**TASK**
Each line below is to be written out once more, precisely as given.

________________________________________

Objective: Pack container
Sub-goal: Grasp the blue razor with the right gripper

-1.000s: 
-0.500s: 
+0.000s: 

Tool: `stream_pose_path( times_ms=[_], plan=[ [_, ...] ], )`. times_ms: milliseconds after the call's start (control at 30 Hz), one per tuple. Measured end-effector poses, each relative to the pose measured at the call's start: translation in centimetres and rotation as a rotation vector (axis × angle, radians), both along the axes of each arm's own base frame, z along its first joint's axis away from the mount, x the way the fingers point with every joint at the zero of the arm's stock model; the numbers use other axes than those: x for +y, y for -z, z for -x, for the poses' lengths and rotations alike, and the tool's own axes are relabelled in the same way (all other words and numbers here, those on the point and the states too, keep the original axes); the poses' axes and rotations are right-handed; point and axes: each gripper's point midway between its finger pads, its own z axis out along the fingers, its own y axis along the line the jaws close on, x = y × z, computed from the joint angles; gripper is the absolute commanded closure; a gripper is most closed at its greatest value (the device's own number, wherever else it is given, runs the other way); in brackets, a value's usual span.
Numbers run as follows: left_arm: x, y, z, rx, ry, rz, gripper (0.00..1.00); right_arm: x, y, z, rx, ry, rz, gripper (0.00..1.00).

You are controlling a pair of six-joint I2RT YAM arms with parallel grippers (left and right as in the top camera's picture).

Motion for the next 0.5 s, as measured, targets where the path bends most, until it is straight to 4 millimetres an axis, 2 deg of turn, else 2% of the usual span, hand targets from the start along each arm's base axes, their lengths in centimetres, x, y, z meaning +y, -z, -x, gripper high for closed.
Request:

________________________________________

**RESULT FOR THIS TASK**
Objective: Pack container
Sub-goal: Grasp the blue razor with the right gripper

-1.000s: 
-0.500s: 
+0.000s: 

Tool: `stream_pose_path( times_ms=[_], plan=[ [_, ...] ], )`. times_ms: milliseconds after the call's start (control at 30 Hz), one per tuple. Measured end-effector poses, each relative to the pose measured at the call's start: translation in centimetres and rotation as a rotation vector (axis × angle, radians), both along the axes of each arm's own base frame, z along its first joint's axis away from the mount, x the way the fingers point with every joint at the zero of the arm's stock model; the numbers use other axes than those: x for +y, y for -z, z for -x, for the poses' lengths and rotations alike, and the tool's own axes are relabelled in the same way (all other words and numbers here, those on the point and the states too, keep the original axes); the poses' axes and rotations are right-handed; point and axes: each gripper's point midway between its finger pads, its own z axis out along the fingers, its own y axis along the line the jaws close on, x = y × z, computed from the joint angles; gripper is the absolute commanded closure; a gripper is most closed at its greatest value (the device's own number, wherever else it is given, runs the other way); in brackets, a value's usual span.
Numbers run as follows: left_arm: x, y, z, rx, ry, rz, gripper (0.00..1.00); right_arm: x, y, z, rx, ry, rz, gripper (0.00..1.00).

You are controlling a pair of six-joint I2RT YAM arms with parallel grippers (left and right as in the top camera's picture).

Motion for the next 0.5 s, as measured, targets where the path bends most, until it is straight to 4 millimetres an axis, 2 deg of turn, else 2% of the usual span, hand targets from the start along each arm's base axes, their lengths in centimetres, x, y, z meaning +y, -z, -x, gripper high for closed.
Request:

There is no more to add to the answer.